Extracted data entries
[Start of Attachment]

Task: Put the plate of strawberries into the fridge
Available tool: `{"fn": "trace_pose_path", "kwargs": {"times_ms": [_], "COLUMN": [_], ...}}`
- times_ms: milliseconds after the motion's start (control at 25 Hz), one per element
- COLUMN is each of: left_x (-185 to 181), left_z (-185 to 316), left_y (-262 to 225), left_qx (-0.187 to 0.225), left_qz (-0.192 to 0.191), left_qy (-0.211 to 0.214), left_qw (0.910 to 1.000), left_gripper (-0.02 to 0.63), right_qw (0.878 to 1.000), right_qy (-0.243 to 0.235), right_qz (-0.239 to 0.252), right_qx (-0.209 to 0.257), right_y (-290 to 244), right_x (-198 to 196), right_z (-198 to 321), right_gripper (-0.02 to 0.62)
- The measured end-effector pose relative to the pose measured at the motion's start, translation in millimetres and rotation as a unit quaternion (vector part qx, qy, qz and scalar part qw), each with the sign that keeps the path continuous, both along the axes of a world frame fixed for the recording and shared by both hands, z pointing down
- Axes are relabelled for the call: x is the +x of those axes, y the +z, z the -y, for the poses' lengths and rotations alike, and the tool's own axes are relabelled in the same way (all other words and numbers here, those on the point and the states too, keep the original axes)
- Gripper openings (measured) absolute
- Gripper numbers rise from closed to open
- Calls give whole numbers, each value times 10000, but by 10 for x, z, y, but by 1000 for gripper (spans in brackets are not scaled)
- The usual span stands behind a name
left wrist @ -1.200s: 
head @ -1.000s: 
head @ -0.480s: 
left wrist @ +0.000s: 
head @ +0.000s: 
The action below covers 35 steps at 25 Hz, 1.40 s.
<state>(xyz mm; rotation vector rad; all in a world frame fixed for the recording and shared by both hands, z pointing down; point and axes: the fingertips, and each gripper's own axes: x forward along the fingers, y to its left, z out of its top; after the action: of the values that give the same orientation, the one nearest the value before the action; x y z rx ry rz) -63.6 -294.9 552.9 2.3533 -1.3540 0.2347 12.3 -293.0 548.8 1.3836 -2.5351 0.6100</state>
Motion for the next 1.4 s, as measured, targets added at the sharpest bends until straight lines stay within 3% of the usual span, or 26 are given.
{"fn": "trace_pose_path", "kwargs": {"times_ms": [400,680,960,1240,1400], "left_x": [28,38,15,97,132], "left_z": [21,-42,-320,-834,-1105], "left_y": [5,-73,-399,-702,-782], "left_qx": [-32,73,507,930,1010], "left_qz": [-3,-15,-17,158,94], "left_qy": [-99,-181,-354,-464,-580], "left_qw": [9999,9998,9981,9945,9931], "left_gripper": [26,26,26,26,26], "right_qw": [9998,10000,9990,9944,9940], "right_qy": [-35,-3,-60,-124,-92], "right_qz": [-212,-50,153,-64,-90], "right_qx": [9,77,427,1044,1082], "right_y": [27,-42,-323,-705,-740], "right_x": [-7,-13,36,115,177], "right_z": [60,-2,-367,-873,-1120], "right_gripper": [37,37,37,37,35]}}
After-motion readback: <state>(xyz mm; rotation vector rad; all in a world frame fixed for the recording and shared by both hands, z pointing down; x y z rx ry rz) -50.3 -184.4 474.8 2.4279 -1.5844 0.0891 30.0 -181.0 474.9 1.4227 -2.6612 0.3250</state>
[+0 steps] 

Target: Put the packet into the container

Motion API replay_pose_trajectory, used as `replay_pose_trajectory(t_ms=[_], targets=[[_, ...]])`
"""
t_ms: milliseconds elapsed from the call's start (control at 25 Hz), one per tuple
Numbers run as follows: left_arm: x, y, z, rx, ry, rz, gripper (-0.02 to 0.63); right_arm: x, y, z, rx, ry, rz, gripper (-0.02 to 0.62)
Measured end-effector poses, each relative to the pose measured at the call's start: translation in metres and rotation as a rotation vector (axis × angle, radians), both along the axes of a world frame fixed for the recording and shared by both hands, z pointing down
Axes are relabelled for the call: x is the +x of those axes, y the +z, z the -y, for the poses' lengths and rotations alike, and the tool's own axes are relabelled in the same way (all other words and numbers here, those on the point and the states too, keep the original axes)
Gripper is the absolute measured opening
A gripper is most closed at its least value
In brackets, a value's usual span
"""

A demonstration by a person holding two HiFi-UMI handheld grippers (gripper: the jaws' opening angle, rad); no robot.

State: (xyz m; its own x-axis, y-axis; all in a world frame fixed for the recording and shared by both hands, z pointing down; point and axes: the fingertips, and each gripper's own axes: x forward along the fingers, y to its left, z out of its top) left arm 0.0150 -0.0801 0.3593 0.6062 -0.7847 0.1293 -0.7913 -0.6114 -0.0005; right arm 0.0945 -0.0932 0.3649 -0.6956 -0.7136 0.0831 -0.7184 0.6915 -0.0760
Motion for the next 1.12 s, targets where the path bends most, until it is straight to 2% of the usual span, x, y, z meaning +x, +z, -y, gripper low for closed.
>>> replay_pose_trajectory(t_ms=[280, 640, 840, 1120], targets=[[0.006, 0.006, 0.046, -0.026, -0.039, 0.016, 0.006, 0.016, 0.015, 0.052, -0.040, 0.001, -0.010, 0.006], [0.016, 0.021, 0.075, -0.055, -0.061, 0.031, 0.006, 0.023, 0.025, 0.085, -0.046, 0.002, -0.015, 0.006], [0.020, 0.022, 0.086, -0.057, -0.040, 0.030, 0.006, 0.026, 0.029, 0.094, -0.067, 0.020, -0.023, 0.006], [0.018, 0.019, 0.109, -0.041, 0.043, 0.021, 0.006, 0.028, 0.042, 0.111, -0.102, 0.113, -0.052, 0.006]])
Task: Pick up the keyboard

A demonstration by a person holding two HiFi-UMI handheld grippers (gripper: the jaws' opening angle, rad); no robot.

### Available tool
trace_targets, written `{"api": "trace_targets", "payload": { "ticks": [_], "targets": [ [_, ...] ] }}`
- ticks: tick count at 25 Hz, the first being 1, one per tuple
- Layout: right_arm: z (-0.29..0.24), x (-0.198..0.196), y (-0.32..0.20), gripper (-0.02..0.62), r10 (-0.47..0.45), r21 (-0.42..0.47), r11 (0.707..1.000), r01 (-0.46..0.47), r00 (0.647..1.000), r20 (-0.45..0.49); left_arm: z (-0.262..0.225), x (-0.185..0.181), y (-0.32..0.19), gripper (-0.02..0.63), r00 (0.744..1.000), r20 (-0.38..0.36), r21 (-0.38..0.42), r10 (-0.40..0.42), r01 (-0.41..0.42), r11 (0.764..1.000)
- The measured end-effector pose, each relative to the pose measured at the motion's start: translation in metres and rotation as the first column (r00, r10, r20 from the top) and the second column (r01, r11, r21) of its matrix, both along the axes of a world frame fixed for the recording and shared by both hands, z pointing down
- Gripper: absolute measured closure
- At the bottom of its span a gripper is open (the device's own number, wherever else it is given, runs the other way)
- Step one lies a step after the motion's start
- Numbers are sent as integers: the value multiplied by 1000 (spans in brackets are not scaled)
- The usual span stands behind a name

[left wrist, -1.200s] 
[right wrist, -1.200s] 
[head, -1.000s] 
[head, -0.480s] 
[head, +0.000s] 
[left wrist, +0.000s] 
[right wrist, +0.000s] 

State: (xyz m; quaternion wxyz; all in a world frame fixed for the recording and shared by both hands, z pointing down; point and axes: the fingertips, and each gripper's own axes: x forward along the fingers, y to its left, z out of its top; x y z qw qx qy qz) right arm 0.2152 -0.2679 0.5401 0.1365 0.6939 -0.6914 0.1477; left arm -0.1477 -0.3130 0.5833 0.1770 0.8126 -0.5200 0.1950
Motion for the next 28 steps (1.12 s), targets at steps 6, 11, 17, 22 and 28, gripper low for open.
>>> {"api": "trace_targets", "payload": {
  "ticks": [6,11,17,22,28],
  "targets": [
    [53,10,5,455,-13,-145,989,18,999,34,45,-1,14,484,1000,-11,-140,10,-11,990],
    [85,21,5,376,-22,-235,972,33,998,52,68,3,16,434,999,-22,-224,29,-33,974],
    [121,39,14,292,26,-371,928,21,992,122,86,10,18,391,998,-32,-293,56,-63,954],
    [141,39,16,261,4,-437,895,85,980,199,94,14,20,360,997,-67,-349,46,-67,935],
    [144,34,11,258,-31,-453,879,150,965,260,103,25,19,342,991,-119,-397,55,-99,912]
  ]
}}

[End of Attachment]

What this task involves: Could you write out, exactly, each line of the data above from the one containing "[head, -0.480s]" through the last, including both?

Result of this task:
[head, -0.480s] 
[head, +0.000s] 
[left wrist, +0.000s] 
[right wrist, +0.000s] 

State: (xyz m; quaternion wxyz; all in a world frame fixed for the recording and shared by both hands, z pointing down; point and axes: the fingertips, and each gripper's own axes: x forward along the fingers, y to its left, z out of its top; x y z qw qx qy qz) right arm 0.2152 -0.2679 0.5401 0.1365 0.6939 -0.6914 0.1477; left arm -0.1477 -0.3130 0.5833 0.1770 0.8126 -0.5200 0.1950
Motion for the next 28 steps (1.12 s), targets at steps 6, 11, 17, 22 and 28, gripper low for open.
>>> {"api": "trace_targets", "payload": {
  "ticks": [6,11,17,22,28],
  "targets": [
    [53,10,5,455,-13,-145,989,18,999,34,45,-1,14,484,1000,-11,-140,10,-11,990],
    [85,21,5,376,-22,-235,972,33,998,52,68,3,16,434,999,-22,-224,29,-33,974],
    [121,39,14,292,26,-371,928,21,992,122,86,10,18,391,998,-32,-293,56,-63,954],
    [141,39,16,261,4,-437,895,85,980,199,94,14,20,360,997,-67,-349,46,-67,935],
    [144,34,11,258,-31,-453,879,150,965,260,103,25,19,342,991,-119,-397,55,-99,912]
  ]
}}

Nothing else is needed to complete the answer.